I have spent the last week on my knees. Not praying, you understand, but grooming the large grasses in the Court Garden. “What you need,” said Mark, helpfully, “is a takahē.” He had read or heard somewhere that in the wild, takahē get right into the crown of grasses and clean the debris and dead patches out. That would be a fine thing. Besides, takahē would look very handsome browsing amongst the chionochloa although we might have muzzle Ralph.

The takahē is a large, flightless bird belonging in the group unromantically named swamp hens or rail. The North Island takahē was likely extinct by the time European settlers arrived although the South Island takahē is something of a miracle story. It, too, was thought to be extinct by the end of the nineteenth century until its rediscovery in a remote Fiordland valley in 1948. Latest figures show there are 440 live takahe, every one known individually, as a result of human intervention to save this handsome bird from extinction. There are now enough for breeding pairs to be cautiously relocated to safe sanctuaries which are free from predators. Their status has been changed from Nationally Critical to Nationally Vulnerable so they are a shining success story of saving a species in a country where we have managed to lose too many due to human settlement.

I fear Ralph would deal to any that crossed his path. Given that his biggest regret in life is his failure to master the art of flying despite all his best efforts, I do not think he would be able to resist taking down a ground bird. Indeed, dogs are one of the biggest threats to takahē, along with contracted shooters who can’t tell the difference between a pukeko and a takahē.



In the absence of such handy helpers, it is I who is on my knees with my trusty tools. My theory is that the native grasses we have which have a reputation of not being long lived as garden plants have an issue with a build up of debris that rots down and keeps the centre of the plant so wet that it can rot out. This is of course because our native grasses are all evergreen so they don’t shed their spent foliage. The amount of debris I pulled out from the large toe toe (Austroderia fulvida) was prodigious and there was certainly evidence of growing tips rotting out beneath the debris so I am hoping that the plants will heave a sigh of relief and stay healthy.

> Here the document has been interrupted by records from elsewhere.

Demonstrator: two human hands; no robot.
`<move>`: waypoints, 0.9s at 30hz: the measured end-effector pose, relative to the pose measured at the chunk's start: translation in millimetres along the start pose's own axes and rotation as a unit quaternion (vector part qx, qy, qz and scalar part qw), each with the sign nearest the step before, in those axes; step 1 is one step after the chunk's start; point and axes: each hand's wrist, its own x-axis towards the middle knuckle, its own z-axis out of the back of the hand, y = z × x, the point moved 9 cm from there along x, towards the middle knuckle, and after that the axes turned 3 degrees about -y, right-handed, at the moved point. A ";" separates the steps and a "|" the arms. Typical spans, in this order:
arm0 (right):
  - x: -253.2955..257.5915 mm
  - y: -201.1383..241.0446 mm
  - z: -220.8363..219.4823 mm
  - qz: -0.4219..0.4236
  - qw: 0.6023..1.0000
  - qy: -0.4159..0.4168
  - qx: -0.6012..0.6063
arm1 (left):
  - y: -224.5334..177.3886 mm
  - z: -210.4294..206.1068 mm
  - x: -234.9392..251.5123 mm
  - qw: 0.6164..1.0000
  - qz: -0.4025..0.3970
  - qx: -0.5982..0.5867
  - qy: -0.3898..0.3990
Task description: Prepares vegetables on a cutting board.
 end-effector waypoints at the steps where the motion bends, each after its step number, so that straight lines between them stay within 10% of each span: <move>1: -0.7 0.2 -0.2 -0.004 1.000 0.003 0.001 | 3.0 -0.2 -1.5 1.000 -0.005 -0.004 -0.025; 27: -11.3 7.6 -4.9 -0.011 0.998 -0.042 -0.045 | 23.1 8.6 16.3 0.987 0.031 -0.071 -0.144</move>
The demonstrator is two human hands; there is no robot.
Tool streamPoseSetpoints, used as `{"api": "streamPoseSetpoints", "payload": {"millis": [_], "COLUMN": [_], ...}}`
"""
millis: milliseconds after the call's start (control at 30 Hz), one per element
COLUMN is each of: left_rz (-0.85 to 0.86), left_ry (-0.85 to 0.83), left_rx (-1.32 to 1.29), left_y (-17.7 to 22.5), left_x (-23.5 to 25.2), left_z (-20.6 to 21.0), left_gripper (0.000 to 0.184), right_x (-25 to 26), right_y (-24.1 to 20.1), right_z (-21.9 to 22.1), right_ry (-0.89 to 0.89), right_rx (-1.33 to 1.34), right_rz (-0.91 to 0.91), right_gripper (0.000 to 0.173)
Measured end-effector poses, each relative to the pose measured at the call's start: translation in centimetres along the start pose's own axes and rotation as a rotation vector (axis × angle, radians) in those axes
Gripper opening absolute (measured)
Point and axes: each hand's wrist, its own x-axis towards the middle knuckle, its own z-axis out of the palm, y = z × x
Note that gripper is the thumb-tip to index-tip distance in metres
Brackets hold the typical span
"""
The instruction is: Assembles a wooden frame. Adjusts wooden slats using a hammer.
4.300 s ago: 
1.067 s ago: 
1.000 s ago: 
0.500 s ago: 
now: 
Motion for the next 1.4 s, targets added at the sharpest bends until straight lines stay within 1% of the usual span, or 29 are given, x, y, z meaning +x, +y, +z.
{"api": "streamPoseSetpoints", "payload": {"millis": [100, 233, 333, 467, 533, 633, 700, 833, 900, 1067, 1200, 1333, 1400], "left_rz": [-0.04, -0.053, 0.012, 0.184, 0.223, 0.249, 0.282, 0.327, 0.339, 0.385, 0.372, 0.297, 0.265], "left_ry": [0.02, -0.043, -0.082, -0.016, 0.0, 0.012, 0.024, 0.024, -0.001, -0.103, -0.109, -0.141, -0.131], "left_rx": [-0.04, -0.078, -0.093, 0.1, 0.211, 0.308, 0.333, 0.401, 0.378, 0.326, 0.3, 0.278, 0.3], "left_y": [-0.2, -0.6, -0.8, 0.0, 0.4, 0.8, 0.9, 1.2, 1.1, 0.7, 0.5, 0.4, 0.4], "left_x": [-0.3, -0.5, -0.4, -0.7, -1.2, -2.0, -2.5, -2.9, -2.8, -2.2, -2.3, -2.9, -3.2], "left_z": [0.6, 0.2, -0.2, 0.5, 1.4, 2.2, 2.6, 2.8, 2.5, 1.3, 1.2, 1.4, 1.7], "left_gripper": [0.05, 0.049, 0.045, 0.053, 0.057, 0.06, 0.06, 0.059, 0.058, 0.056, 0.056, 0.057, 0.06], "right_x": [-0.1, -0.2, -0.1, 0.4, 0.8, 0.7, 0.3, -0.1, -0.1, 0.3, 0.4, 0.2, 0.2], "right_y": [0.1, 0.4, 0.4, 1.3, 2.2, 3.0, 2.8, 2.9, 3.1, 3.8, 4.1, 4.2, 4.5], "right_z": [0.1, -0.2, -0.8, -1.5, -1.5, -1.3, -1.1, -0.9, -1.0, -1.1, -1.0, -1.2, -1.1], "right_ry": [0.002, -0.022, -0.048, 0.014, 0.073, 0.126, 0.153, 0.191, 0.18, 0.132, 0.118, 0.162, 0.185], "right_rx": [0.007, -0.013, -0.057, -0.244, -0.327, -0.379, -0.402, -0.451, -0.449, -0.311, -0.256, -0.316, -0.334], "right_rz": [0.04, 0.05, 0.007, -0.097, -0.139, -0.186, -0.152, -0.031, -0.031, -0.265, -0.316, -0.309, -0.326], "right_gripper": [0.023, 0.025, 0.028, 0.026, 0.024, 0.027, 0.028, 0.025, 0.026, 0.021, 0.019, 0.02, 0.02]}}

I wrote about cleaning up the grasses last year so in brief summary, it is:
- Deciduous plants like the miscanthus get cut to the ground when the feathery plumes all start to fall over and lose their charm.
- Semi-deciduous plants which just look scruffy and awful – particularly the calamagrostis – also get cut to the ground.
- Evergreen grasses – which are all our natives plus the non-native Stipa gigantea – are dead-headed and individually groomed to remove spent foliage. The exception is the smaller carexes, particular C. buchananii and C. comans. These just get left alone with excess seedlings thinned out. They are such enthusiastic seeders that if any of them kark it, there are plenty there to take over and fill the space.
- The advice to leave these plants until spring in order that birds may find winter feed belongs in the northern hemisphere where most of their birds are grain feeders and winters are so cold that birds can die of starvation. Our winters are mild enough that there is plenty of feed and almost all of our native birds are nectar or fruit feeders.


While I was down on my hands and knees, I also groomed the native flaxes and astelias growing in that garden, cutting off spent and damaged leaves at the base and they look a whole lot better for that. And I thinned the Elegia capensis, knocking off some of the new shoots that are appearing beyond their allotted space. No wonder it all felt quite a major clean-up this year.
Mark often refers to gardening as the act of tidying Nature. But after our discussions on the takahē, he noted that my recent efforts were ‘not so much tidying Nature in this case, as filling in an ecological gap left when humans squeezed out the birds that would have done this in the past’.